De La Redacción
El Buen Tono
EU.- El presidente de Estados Unidos, Donald Trump, volvió a lanzar una advertencia directa al gobierno mexicano: si México no combate realmente a los cárteles, Washington actuará por su cuenta. Y es que para muchos sectores, el problema ya no es solamente la incapacidad de las autoridades mexicanas para enfrentar al crimen organizado, sino la percepción cada vez más extendida de que el gobierno dejó hace tiempo de combatir al narcotráfico para terminar conviviendo con él.
Durante un evento en la Casa Blanca, Trump aseguró que su administración ya redujo en 97 por ciento el tráfico marítimo de drogas y anunció el inicio de operaciones terrestres contra las organizaciones criminales. “Si ellos no van a hacer el trabajo, lo haremos nosotros”, declaró el mandatario republicano, adelantando que vendrán críticas desde México, aunque dejó claro que no piensa detenerse.
Las declaraciones ocurren mientras México atraviesa una de las peores crisis de violencia de su historia, con regiones enteras bajo control criminal, cobro de piso, desapariciones, ejecuciones y una expansión sin freno del tráfico de fentanilo. La nueva Estrategia Antiterrorista de Estados Unidos coloca oficialmente a los cárteles como una amenaza para la seguridad nacional estadounidense y abre la puerta a medidas más agresivas, incluyendo operaciones militares, vigilancia marítima, ataques financieros y sanciones económicas.
Desde Washington consideran que los resultados del gobierno mexicano han sido insuficientes y que las organizaciones criminales continúan operando con amplios márgenes de impunidad.
La presión aumentó luego de que autoridades estadounidenses señalaran a personajes ligados al poder político en Sinaloa por presuntos vínculos con el narcotráfico, alimentando aún más la percepción de que parte de la clase política mexicana mantiene cercanía o tolerancia con grupos criminales.

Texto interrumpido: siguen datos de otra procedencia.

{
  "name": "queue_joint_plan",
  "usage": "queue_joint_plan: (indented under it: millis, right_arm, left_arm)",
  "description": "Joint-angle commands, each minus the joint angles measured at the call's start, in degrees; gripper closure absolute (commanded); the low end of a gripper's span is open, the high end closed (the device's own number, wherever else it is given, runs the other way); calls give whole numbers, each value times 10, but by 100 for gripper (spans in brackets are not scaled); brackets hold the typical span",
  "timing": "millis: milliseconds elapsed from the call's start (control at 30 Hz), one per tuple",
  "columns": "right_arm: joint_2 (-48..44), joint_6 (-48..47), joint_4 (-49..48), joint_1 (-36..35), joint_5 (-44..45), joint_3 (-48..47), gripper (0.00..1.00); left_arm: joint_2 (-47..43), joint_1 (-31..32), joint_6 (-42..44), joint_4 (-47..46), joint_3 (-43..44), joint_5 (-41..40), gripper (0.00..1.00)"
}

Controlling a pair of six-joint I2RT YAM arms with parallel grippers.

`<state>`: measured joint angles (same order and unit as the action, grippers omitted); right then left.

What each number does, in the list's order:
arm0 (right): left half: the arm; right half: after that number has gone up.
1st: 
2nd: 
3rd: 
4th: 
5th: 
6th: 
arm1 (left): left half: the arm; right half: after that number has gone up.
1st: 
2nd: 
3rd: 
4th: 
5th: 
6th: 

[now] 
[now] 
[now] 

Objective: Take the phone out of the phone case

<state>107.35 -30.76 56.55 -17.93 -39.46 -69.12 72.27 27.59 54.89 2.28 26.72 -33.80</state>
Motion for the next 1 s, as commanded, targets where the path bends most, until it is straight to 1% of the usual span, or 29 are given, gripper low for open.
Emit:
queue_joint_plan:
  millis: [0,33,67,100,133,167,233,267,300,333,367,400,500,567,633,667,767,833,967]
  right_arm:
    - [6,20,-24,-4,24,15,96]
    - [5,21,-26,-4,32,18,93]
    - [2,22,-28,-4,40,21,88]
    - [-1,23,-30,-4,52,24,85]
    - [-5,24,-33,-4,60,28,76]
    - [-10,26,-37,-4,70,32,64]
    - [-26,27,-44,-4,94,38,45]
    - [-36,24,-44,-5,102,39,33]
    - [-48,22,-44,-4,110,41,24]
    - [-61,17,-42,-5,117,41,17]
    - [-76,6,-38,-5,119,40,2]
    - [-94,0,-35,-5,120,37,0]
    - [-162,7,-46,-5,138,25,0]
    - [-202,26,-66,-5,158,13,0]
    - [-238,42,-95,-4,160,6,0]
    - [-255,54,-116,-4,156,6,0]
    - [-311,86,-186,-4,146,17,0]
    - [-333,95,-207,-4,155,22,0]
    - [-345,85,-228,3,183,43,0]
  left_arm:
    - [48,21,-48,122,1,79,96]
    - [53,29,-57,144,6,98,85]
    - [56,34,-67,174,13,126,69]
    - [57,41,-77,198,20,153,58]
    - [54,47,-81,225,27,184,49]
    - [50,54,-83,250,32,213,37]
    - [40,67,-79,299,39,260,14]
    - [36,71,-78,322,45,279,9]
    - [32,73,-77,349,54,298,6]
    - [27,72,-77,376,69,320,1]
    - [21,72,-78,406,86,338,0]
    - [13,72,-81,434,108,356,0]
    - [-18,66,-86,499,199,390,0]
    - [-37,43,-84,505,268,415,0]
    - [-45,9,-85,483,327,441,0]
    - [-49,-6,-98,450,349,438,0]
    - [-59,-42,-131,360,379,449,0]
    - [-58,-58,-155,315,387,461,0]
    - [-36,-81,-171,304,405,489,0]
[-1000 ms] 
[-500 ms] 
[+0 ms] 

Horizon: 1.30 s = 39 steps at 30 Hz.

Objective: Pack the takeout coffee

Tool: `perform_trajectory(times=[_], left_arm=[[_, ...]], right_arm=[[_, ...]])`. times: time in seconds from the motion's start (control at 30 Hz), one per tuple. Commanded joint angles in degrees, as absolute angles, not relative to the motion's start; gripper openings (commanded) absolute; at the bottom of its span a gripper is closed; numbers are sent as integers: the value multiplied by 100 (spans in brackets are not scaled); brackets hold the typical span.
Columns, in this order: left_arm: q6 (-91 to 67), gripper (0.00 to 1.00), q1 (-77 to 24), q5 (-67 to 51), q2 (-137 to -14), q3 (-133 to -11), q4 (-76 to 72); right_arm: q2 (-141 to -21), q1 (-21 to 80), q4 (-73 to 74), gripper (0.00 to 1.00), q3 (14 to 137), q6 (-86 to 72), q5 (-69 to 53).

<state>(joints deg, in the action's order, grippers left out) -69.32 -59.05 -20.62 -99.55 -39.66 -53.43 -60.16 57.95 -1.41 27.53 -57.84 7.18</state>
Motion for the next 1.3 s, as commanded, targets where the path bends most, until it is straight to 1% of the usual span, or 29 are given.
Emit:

Mientras tanto, en México continúan los discursos oficiales y las promesas, pero la violencia sigue cobrando víctimas todos los días. Para muchos ciudadanos, las advertencias de Estados Unidos ya no sorprenden; lo que sorprende es que el gobierno mexicano siga actuando como si el problema estuviera bajo control.
La postura de Trump deja claro que la relación bilateral en materia de seguridad entrará en una etapa de mayor tensión, donde Estados Unidos exigirá resultados concretos y no discursos, ante un país que cada vez luce más rebasado por el poder del narcotráfico.